_Work order_
Every line in the listing below from the one with "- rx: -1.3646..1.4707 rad" through the one with "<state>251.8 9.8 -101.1" is to be reproduced exactly, both ends included; leave out the rest.
* * * * * * * * *
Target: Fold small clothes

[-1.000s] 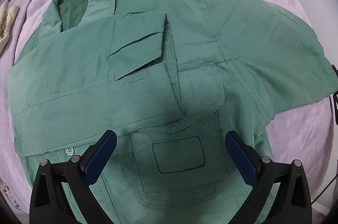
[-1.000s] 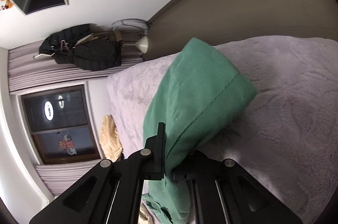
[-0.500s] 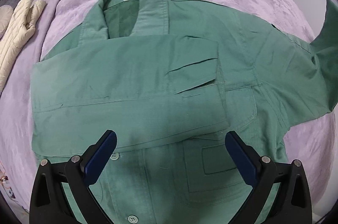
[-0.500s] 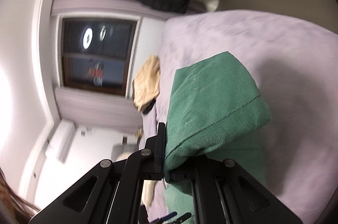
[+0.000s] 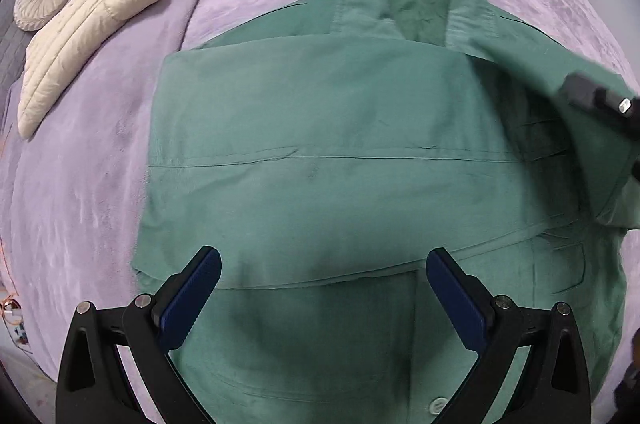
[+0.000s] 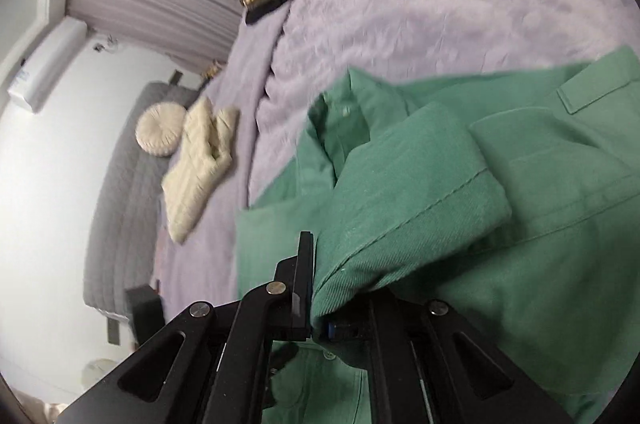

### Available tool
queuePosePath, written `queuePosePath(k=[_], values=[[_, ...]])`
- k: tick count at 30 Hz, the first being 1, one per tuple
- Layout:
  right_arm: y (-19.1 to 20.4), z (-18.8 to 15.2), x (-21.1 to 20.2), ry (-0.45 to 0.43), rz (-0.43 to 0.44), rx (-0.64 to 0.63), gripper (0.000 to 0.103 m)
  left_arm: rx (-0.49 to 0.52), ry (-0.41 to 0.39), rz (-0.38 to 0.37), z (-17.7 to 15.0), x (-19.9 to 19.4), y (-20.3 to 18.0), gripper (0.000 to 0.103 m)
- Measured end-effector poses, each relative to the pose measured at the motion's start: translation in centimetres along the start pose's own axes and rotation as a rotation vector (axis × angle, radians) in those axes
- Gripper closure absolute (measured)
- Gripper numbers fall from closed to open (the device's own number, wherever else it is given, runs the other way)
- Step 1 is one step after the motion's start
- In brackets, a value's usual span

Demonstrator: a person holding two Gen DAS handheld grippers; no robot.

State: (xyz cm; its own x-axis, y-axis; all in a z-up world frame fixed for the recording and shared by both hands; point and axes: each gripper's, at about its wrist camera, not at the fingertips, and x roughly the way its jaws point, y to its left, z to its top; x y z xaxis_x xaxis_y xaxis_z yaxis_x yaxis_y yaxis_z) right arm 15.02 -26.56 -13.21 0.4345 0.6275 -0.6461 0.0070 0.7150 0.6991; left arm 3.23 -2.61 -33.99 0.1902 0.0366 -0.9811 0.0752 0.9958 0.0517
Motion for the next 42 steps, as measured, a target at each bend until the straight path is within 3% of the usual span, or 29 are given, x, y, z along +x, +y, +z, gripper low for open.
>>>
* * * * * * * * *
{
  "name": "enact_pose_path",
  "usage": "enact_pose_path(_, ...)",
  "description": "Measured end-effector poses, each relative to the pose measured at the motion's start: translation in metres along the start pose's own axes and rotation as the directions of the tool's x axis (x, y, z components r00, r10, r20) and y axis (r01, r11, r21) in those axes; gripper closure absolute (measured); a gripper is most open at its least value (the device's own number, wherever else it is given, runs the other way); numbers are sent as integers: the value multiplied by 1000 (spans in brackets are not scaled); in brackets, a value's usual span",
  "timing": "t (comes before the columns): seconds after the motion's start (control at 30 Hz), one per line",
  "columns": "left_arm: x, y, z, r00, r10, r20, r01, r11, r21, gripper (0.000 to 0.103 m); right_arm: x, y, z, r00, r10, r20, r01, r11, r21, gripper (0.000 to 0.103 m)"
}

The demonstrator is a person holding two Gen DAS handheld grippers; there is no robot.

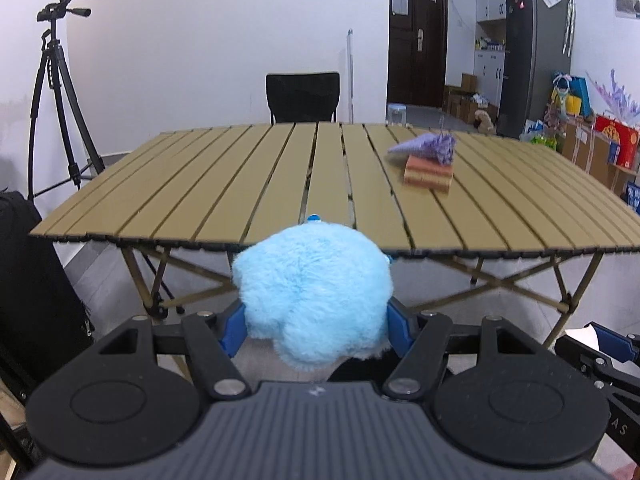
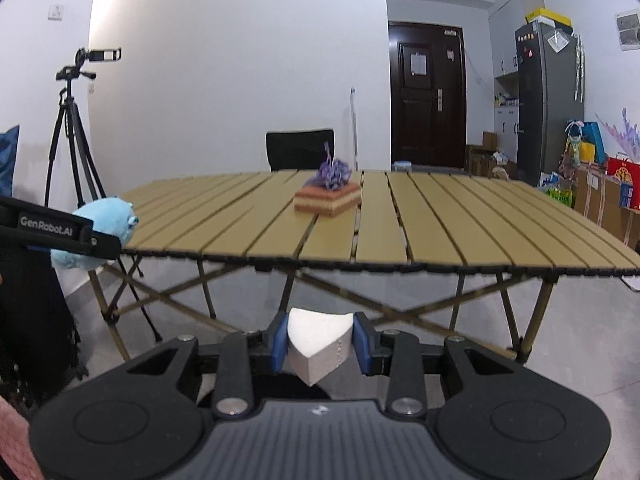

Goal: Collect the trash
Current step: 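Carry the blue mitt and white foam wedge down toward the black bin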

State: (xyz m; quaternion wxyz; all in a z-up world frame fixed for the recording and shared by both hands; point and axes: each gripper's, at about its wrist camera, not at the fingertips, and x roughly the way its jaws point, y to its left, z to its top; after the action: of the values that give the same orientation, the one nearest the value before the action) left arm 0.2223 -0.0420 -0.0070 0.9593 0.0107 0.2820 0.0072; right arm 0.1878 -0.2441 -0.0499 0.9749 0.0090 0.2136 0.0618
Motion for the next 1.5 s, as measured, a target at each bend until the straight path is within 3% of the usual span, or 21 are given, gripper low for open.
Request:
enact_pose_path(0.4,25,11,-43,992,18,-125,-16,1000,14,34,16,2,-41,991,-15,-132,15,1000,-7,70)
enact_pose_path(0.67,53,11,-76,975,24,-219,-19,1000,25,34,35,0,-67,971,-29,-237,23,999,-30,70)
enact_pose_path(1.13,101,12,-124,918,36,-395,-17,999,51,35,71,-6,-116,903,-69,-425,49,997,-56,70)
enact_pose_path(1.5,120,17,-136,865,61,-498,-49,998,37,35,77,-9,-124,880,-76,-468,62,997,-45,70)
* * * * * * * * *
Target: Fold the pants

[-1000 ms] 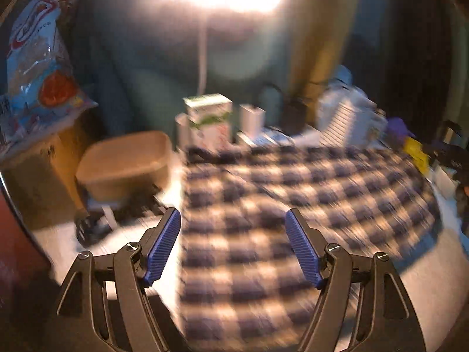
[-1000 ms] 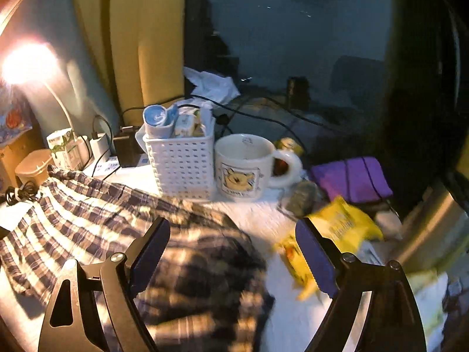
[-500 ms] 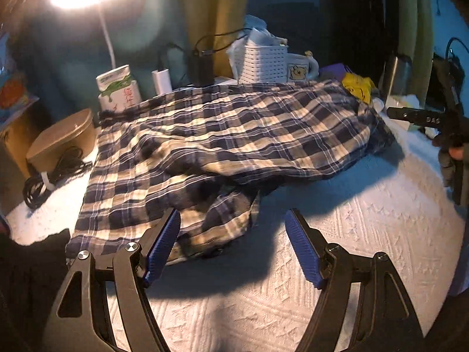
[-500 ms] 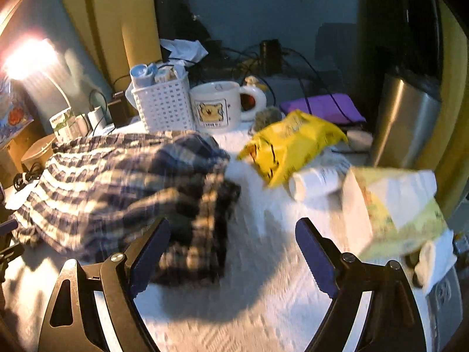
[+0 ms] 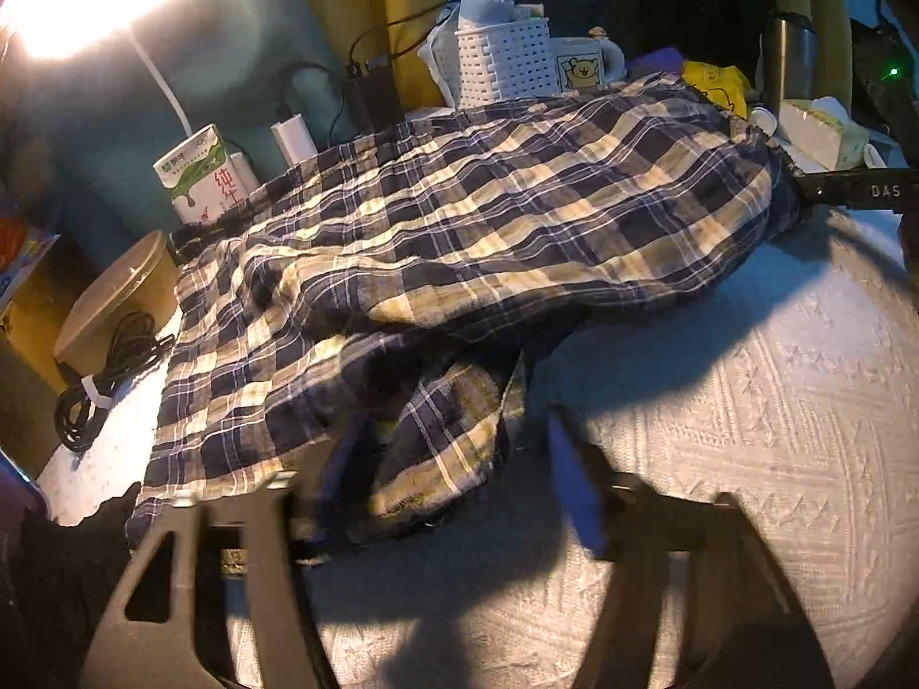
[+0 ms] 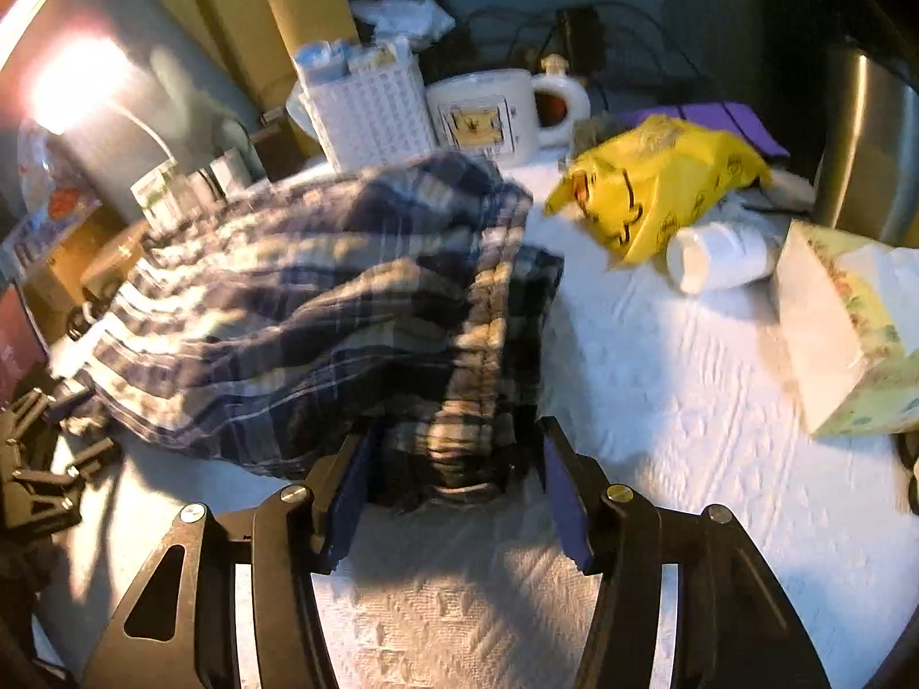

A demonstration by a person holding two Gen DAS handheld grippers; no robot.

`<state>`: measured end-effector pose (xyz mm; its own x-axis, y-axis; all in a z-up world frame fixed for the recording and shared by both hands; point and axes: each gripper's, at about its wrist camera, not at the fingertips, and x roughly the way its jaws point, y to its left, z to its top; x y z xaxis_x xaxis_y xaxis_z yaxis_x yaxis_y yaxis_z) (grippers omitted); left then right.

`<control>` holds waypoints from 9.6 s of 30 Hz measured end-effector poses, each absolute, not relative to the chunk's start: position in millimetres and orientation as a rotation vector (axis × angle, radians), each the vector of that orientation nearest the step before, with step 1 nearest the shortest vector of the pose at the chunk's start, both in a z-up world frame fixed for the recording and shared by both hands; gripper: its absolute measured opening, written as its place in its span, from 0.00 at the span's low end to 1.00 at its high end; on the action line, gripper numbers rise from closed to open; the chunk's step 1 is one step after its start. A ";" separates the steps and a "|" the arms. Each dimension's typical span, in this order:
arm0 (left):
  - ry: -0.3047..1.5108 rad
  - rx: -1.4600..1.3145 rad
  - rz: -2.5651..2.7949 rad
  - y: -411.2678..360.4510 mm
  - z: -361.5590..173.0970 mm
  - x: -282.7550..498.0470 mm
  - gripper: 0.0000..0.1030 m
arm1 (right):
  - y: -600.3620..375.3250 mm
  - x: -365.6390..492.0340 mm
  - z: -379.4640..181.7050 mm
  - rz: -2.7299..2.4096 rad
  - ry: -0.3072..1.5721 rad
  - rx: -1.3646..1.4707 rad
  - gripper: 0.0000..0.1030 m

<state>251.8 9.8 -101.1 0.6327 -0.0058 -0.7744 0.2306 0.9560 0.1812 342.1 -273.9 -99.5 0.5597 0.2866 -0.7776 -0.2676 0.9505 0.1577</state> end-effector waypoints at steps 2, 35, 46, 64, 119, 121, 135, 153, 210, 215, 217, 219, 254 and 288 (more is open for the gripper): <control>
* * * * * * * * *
_Solution to the exercise_
  - rx: -1.3646..1.4707 rad
  - gripper: 0.0000..0.1030 m

<state>251.8 9.8 -101.1 0.6327 -0.0058 -0.7744 0.2306 0.9560 0.1812 342.1 -273.9 -99.5 0.5597 0.2866 -0.7776 -0.2676 0.9505 0.1577</state> end-effector waypoints at steps 2, 35, 46, 64, 119, 121, 135, 153, 210, 215, 217, 219, 254 and 288 (more is open for the gripper): <control>

With this output, the exercise is done.